Predictably, relations with Rome deteriorated culminating in what Geoffrey Ellis describes in, Religion According to Napoleon, “one of the most extraordinary conflicts between temporal power and spiritual authority history has ever known.”  Napoleon was eventually excommunicated and in retaliation, Napoleon had Pope Pius VII arrested and taken to France as his prisoner, first in Savona, 1809-1812, and then in Fontainebleau, where he remained until 1814.

The French Revolution was a watershed event for the Catholic Church, not just in France but gradually across all Europe. The Revolution represents a key development in its secularization. The removal of Catholic institutions and their personnel forced religious worship into the private sphere and increased the involvement of the laity, trends that would also mark the religious revival that took place in France in the nineteenth century.

This was the landscape in which Jean Marie Vianney lived and served and ultimately, transformed.  As a result of the revolutionary wars and Napoleonic era, France’s grave economic woes gripped the country and countless woman and girls roamed the streets. In 1824 Jean Marie, aided by two women, Catherine Lassagne and Benedicta Lardet, established an orphanage, La Providence, for these young girls.

Despite obstacles and the prevalence of secularism, Jean Vianney’s small town of Ars was, little by little, converted and transformed.  The tenor of the town and its inhabitants changed so noticeably and to the extent that it was observed by outsiders. There was no more working on Sundays and the small Church building became increasingly full.  In 1827, Jean Marie cried out to his parishioners with his heart full of joy: “Ars, my brothers and sisters, is no longer, Ars!” for the village had undergone a fundamental change.
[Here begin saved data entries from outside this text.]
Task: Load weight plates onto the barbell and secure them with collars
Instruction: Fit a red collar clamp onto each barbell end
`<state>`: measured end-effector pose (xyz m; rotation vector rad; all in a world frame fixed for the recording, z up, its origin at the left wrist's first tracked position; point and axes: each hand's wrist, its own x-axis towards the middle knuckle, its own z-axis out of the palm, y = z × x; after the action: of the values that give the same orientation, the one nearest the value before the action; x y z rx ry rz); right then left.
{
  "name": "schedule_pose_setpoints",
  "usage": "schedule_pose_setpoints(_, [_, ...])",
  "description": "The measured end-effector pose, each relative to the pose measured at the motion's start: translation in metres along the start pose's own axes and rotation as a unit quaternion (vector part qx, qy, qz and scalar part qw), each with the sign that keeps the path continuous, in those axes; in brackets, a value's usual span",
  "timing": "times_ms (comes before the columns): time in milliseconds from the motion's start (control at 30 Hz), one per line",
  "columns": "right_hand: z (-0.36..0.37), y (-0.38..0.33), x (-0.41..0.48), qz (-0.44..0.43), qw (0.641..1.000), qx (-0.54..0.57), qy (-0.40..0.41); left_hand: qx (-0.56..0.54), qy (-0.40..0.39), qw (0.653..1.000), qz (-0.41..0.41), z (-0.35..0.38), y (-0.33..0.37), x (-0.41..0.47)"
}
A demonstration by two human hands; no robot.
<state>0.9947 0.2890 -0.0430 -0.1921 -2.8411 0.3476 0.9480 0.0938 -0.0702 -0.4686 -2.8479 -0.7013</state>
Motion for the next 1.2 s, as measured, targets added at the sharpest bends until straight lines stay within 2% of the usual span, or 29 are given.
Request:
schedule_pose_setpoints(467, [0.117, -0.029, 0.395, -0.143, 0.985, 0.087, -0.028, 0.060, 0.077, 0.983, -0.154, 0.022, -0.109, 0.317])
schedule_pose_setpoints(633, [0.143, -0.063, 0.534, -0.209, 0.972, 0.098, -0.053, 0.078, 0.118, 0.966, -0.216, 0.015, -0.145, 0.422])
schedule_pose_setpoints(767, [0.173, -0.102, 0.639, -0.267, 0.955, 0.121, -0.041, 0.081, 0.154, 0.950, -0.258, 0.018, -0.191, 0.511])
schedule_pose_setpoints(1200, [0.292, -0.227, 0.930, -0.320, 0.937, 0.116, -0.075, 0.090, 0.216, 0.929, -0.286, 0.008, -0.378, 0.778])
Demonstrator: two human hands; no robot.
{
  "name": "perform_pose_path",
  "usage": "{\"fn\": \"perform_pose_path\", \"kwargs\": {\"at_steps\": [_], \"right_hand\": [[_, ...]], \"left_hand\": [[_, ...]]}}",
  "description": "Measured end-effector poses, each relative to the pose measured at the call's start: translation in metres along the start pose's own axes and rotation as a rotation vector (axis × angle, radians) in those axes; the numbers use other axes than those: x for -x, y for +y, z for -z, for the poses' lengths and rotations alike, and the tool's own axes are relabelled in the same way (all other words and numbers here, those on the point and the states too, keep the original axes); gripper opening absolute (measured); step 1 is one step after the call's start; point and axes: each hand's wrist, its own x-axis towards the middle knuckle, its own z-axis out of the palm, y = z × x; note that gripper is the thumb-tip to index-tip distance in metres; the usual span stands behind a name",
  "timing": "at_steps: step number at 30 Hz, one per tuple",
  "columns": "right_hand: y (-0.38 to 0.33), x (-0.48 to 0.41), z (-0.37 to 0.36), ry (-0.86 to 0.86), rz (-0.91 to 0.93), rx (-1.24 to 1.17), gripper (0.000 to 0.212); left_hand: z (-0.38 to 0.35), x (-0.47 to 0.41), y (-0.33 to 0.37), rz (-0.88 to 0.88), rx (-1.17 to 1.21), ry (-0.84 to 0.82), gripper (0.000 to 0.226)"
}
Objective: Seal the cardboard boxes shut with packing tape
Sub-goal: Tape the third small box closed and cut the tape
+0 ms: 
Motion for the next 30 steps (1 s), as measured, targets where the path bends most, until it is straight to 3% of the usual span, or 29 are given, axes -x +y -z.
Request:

Of the taverns St. Jean railed: “The tavern is the devil’s own shop, the school where hell retails its dogmas, the market where souls are bartered, the place where families are broken up, where health is undermined, where quarrels are started and murders committed!”

Jean Marie would often cry in the Confessional and once, when he was asked why he wept, he replied, “My friend, I weep because you do not.”

On August 4, 1859 the priest who only wanted to win souls for God gave up his own.  In 1925 he was canonized and placed on the index of Saints.

Abbe Balley, Jean Vianney’s teacher and mentor, had been his greatest inspiration. Despite the dangers of the Revolution, Abbe Balley remained steadfast in his faith and practice of it.  Jean Vianney wrought a French revolution of his own. The poor boy from Dardilly, ordained a priest through compassion and in charge of an isolated parish; the one who prepared himself to die every day, who understood the strange logic of God who chooses the little to challenge the mighty, it was this man, Jean Marie Vianney, who became a teacher and model, even for those who sit on the Chair of Peter, who are inspired by him and hold him up for emulation to the entire Church.  St. Jean Vianney, pray for us.